Wow- I think wow is the only word that describes last night. I am filled with utter relief, yet sadness. I went over to The White Knights Castle once more to watch some Netflix and catch up on each other's lives. But lately every time we speak I feel like I'm dueling with him over who is right and who is wrong. I feel as though he bombards me with thousands of questions and that my efforts are never good enough. Finally I snapped and decided to confront him about his infuriating ways. "Why can't we just get along" I yelled, until I broke out into sobs exclaiming that I was "exhausted of fighting". I was also frustrated that I couldn't have a serious conversation with the Knight without his roomie, the therapist, stepping in and lending his unasked for opinion on our relationship. I was very proud of the Knight when he finally stood up for me and told the Therapist to stay out of it.

The Knight begged me to stay and sleep "nothing sexual" he added. By this point it was 1:30 am and I was too exhausted emotionally and physically to say no. We laid in bed holding each other, just clinging for something to hold on to. We were wrapped up in each other so tight, just praying that we could put the pieces back together.
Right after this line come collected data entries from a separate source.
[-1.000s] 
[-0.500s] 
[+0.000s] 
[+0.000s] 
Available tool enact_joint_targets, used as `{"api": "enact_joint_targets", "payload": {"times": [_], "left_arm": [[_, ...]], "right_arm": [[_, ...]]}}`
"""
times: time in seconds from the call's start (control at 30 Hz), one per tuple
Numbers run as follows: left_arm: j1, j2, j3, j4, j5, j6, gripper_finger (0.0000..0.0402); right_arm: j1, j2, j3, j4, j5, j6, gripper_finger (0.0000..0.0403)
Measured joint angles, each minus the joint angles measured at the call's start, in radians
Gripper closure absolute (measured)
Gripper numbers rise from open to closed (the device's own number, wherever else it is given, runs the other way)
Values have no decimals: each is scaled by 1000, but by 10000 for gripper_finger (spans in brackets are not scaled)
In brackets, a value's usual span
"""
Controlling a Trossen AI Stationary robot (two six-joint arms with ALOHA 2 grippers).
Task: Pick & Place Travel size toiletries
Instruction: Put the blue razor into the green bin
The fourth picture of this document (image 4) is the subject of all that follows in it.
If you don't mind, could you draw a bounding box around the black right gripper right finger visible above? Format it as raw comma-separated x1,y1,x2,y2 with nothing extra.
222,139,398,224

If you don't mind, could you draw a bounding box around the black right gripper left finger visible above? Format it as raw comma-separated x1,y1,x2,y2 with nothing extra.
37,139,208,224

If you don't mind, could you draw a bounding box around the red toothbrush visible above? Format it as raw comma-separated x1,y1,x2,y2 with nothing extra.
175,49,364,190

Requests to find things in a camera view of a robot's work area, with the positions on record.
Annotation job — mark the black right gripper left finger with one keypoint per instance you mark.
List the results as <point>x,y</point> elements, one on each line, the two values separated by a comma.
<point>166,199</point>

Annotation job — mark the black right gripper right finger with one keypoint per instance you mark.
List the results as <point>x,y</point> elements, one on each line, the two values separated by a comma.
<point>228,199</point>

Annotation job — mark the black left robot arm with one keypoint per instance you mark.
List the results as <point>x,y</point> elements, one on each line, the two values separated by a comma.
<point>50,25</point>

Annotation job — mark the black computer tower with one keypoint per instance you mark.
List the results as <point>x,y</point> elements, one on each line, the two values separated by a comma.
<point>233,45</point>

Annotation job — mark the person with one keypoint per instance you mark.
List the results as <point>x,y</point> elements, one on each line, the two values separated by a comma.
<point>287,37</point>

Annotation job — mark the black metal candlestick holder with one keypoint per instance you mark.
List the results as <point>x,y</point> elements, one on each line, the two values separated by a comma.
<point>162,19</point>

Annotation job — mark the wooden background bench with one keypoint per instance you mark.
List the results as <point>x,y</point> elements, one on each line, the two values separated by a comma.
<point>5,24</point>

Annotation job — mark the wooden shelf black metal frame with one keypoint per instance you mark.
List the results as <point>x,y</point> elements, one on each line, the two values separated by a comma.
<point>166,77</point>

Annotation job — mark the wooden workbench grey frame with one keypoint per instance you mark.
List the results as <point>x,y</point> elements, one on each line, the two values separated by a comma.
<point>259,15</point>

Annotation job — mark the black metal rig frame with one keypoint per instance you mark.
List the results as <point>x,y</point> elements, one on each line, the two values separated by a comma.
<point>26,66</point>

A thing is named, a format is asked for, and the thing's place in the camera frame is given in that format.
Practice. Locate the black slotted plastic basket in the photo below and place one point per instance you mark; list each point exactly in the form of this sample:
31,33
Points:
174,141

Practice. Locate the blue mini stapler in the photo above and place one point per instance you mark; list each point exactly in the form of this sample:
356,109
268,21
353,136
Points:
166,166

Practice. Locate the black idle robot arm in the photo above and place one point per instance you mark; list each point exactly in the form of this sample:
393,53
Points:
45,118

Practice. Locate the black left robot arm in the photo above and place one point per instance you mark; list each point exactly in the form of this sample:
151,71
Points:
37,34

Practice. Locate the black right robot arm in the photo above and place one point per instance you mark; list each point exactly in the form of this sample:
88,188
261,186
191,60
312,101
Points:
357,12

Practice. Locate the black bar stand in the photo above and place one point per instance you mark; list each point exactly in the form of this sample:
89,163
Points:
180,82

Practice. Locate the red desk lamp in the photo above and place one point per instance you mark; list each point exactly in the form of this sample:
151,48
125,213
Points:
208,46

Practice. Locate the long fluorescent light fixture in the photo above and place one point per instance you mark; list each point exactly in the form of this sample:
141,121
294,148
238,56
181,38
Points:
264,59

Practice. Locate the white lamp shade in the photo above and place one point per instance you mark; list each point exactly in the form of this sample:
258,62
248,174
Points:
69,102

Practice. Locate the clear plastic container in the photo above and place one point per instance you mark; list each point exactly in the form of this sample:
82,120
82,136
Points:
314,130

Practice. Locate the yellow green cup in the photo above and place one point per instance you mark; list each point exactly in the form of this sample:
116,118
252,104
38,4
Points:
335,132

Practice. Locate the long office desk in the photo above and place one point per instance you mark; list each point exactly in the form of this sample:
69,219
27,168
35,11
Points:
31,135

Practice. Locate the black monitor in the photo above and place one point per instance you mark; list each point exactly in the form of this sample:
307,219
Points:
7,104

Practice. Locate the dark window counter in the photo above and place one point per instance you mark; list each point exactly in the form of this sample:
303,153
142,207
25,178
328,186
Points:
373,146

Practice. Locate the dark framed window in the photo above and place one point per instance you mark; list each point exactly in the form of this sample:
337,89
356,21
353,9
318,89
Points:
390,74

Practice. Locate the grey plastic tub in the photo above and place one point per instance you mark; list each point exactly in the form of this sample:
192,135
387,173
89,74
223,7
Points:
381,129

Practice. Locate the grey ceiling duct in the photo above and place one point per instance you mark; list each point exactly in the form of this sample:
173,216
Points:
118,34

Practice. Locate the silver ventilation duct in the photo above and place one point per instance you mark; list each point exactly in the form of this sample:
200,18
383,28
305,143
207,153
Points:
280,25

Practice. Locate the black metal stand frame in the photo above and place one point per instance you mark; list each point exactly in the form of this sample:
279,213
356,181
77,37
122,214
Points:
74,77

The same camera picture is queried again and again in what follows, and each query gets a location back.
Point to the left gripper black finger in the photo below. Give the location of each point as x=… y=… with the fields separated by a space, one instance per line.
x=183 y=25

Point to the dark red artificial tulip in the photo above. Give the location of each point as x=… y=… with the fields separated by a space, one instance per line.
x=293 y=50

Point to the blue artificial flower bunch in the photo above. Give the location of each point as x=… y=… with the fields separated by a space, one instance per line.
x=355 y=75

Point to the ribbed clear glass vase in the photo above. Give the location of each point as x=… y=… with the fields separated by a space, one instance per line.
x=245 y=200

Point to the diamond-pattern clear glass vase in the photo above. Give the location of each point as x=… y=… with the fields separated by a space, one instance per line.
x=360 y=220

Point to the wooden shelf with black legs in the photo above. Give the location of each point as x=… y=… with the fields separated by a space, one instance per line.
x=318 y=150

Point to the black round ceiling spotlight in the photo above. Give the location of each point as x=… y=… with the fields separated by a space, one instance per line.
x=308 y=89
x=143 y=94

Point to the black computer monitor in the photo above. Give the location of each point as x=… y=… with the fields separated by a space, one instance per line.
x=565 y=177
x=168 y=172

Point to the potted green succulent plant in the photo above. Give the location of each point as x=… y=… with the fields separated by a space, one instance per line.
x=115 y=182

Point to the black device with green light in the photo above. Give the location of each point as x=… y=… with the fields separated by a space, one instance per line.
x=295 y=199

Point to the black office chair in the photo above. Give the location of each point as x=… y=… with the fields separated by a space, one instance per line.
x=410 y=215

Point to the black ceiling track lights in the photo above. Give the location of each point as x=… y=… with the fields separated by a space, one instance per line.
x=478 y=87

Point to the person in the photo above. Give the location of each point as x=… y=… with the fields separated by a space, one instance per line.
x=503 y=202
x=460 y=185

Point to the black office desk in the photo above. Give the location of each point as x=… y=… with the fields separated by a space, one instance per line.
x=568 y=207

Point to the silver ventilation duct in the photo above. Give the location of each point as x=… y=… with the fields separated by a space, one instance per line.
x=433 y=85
Super glue us back together possibly, but once severed you can't glue or sew a torn relationship back together. He then began kissing me and I tried to just sway him to go to bed and just enjoy us laying together. However the Knight would not be swayed. He suddenly stopped and asked "Are you not sexually attracted to me anymore?". I paused, trying to think of a way to tread around this answer carefully, but there was no use. "I am attracted to you and physically and sexually everything feels fine, but you know me______, I can't have sex or anything when there isn't emotional tied into it. " I blurted out. He instantly pulled away and rolled over. "You don't feel anything anymore?" he whispered. Tears were streaming down my cheeks as I nodded my head, that the romantic feelings has begun to fade. "I don't want to hurt you, but I am falling out of love/like for you." I whispered back. This surprised him. He rolled over and held me even tighter now. He didn't ask for me back. He didn't protest his love, but his silence and his touch said more than words ever could.
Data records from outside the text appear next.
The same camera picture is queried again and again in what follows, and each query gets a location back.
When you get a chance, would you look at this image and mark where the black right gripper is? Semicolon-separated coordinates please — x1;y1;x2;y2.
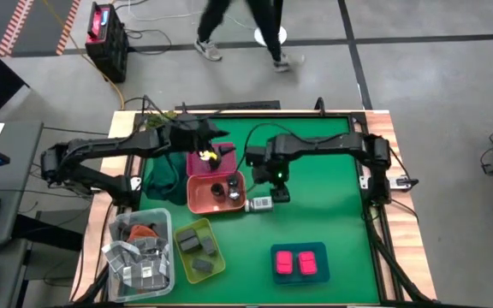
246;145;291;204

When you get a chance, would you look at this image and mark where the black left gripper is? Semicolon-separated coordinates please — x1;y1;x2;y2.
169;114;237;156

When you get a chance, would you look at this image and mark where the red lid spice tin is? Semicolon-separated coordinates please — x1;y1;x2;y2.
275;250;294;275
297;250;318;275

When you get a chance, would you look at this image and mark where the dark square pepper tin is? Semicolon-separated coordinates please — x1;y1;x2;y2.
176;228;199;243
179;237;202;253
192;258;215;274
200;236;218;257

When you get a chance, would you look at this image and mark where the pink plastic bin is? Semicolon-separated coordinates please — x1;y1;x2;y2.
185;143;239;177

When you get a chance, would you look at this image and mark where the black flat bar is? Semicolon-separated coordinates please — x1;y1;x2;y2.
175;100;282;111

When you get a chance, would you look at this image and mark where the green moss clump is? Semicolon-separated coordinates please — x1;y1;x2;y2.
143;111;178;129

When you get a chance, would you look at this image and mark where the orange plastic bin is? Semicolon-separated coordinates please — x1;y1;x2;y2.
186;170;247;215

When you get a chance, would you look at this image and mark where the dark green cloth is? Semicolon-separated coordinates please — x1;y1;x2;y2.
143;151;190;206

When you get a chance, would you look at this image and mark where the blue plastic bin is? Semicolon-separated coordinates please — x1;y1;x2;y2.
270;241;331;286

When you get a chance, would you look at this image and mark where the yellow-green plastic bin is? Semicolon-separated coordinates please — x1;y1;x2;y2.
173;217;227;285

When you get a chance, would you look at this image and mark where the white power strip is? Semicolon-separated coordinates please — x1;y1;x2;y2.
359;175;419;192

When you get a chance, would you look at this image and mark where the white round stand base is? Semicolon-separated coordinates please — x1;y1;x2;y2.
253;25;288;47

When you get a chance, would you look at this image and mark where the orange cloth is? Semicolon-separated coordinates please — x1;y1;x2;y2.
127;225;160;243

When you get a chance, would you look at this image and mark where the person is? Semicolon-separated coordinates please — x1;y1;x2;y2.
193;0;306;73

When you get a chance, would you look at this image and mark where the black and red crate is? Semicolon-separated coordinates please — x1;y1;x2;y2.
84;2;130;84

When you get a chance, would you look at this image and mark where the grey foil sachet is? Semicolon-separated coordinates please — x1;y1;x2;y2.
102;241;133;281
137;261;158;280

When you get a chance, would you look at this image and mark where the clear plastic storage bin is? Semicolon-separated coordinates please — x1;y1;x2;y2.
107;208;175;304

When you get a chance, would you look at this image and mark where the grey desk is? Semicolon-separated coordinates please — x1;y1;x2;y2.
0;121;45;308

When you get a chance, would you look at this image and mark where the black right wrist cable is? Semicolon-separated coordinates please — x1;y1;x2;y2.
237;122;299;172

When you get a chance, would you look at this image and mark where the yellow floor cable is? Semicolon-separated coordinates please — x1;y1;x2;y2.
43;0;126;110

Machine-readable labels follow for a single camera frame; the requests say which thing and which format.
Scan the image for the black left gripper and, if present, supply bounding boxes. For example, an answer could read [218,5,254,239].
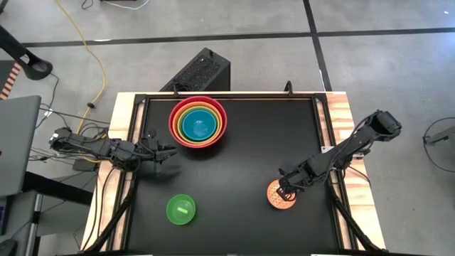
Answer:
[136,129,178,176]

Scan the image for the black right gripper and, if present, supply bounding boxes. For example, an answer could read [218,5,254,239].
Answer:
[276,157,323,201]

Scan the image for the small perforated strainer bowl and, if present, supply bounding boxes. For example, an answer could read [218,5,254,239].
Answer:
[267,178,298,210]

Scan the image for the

We made love for possibly the last time. He wanted me to give him the honor of one last time, but I didn't want this to be an act of pity. He was clinging so desperate to me and my heart broke all over again. It's amazing what the heart can stand. We fell asleep and I couldn't help feeling relieved that I had finally said the words that had been plaguing my mind for so many weeks, but at the same time I don't know if I'm quite ready to dead bolt the door shut quite yet. Maybe some day, if the stars align again (corny, I know) the White Knight and I could make it work. But for now, it is time to start letting go. Change is so frightening.